** Opening Material provided block **

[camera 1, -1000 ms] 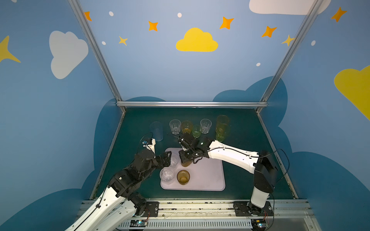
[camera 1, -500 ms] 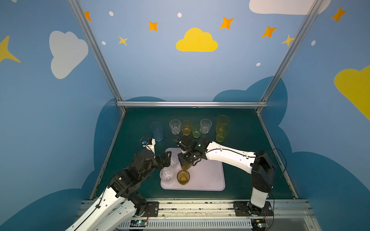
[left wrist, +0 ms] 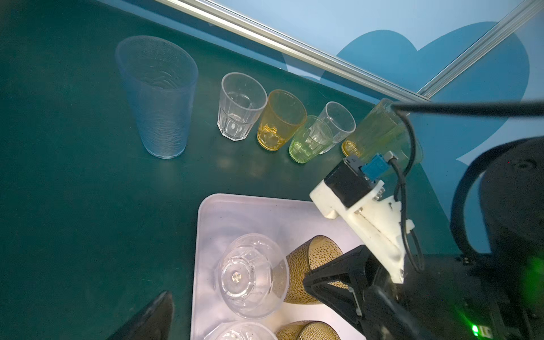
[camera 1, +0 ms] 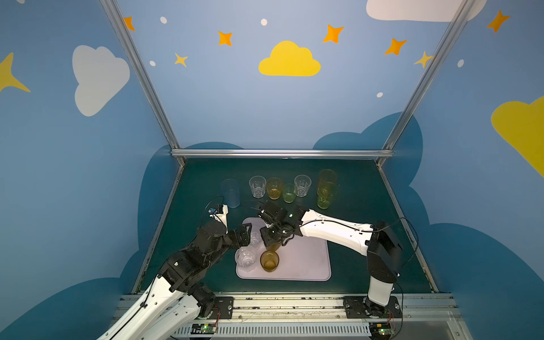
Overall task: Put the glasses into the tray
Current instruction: 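Lower the dimpled gold glass onto the tray beside the other gold glass, then open and raise right gripper while left gripper reaches toward the glass row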
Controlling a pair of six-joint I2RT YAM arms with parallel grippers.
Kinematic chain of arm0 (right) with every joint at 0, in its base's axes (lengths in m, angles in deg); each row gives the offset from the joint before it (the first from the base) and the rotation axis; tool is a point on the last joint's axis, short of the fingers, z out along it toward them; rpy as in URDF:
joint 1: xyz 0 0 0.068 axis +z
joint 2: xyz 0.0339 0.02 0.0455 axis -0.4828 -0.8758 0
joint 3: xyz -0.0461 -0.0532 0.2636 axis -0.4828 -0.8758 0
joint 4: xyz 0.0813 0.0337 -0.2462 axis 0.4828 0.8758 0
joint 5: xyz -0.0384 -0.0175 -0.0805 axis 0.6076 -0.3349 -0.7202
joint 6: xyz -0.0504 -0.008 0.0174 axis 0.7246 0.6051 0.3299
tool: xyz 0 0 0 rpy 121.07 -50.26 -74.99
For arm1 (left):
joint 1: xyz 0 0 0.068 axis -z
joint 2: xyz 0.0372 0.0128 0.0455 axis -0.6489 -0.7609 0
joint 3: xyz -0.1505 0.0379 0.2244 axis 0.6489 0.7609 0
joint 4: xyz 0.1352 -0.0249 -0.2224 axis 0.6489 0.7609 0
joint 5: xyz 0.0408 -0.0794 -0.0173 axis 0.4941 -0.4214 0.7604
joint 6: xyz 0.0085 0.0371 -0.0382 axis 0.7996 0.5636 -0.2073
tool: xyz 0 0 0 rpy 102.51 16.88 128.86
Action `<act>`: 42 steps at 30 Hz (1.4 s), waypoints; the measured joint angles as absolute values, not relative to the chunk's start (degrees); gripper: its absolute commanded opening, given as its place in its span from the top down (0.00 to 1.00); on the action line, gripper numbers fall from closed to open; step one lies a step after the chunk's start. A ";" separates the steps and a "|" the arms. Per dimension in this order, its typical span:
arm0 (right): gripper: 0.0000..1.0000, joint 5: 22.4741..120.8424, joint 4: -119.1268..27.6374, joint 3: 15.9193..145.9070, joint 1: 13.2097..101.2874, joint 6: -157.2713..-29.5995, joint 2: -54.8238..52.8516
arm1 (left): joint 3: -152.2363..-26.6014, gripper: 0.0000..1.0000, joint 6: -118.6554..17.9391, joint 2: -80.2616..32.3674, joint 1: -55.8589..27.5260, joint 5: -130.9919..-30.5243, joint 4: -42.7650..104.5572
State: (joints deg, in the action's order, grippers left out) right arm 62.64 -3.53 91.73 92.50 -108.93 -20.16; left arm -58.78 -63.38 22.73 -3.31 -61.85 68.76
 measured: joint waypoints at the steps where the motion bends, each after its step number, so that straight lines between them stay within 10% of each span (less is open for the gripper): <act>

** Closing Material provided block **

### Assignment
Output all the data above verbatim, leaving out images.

### Expected output
[camera 1, -1000 ms] 
[camera 1, -500 ms] 
[left wrist, +0 ms] 
[camera 1, +0 ms] 
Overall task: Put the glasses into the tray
Current instruction: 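Lower the dimpled gold glass onto the tray beside the other gold glass, then open and raise right gripper while left gripper reaches toward the glass row
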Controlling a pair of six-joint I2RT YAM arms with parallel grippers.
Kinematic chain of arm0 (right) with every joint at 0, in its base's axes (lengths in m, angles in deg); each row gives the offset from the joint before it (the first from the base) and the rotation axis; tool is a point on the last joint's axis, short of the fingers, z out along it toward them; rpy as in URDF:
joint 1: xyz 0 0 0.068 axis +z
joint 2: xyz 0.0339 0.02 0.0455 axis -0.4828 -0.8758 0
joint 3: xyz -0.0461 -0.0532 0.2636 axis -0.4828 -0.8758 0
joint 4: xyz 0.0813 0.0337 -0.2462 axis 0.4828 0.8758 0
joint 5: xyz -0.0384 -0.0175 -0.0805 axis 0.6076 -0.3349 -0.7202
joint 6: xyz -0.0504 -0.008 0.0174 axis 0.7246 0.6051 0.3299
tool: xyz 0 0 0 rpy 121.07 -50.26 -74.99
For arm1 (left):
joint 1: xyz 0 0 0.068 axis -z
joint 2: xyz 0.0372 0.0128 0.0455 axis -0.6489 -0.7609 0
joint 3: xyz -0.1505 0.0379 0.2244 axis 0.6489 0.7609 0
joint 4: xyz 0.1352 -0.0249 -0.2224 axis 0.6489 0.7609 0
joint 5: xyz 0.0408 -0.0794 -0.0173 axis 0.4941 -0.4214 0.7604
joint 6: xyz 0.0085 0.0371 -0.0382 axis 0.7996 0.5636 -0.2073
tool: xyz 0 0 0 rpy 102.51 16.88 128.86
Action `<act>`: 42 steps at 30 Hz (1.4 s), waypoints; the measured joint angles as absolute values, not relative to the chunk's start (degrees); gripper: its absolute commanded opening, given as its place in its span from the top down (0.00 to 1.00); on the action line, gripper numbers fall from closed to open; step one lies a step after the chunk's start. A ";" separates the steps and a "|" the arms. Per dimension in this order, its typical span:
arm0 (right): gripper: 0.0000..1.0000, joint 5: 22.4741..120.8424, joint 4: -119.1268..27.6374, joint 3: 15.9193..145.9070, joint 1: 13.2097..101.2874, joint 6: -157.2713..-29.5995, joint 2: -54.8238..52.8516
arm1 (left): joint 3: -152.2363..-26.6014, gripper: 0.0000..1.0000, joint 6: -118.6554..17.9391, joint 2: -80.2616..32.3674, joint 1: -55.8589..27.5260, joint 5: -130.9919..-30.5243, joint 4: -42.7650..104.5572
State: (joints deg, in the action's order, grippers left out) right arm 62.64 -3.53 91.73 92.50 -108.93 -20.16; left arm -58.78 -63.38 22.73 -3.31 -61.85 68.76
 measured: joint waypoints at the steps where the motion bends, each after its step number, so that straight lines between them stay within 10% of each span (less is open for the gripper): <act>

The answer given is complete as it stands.